7. Design Decisions and Rationale
7.1 Use the right signal for the right task
The polarization signal is suitable for segmentation (|I∥ - I⊥| is separable between glass and non-glass) but not for matching (correlation has no peak). This architecture therefore does not let polarization enter the cost volume; it uses polarization for segmentation instead.
7.2 A lightweight branch is sufficient
Glass segmentation is a relatively easy binary classification task; it does not require a complex architecture. A 3–4 layer CNN encoder-decoder is enough.
7.3 Let the network learn the fusion
Inject the glass probability into the context (recommended: into the GRU’s inp branch) and let the GRU learn how to use the glass information, rather than using fixed rules to decide how glass regions should be handled.

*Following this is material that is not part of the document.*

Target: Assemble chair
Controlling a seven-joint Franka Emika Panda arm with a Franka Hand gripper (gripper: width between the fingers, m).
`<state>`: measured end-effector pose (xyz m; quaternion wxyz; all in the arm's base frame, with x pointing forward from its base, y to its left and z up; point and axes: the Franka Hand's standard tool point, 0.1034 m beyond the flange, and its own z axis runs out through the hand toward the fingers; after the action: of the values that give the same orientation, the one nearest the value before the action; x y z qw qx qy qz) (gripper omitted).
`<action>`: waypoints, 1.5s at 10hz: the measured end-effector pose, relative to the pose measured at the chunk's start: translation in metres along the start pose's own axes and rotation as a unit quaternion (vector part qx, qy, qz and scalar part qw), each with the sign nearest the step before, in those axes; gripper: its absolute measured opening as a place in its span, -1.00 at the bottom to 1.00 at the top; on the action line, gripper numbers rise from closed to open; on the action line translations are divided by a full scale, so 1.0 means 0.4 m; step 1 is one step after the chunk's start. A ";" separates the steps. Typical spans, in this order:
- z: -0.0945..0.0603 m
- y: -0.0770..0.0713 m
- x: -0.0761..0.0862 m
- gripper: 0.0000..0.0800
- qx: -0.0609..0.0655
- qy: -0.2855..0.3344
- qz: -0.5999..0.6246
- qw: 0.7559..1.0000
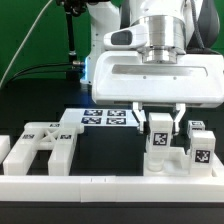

7.4 Glass-aware behavior in the GRU
With the glass probability available, the GRU knows which regions are glass and can learn region-specific update strategies — being more conservative in glass regions and using a different update magnitude — rather than treating all pixels uniformly.
8. Highlights
- Signal-task alignment: explicitly recognizes that polarization is “suitable for segmentation, unsuitable for matching” and uses it for context-level glass detection rather than in the cost volume, avoiding asking correlation to bear a task it cannot support.
- Lightweight segmentation branch: a 3–4 layer CNN encoder-decoder is enough to produce a glass probability map at low computational cost.
- Glass probability injected into context: injected via separate heads into the GRU’s inp branch, letting the GRU learn a region-specific update strategy in glass regions.
- Synergy of multiple losses: combining disparity loss, segmentation loss, and glass-weighted disparity loss supervises segmentation quality while reinforcing disparity accuracy in glass regions.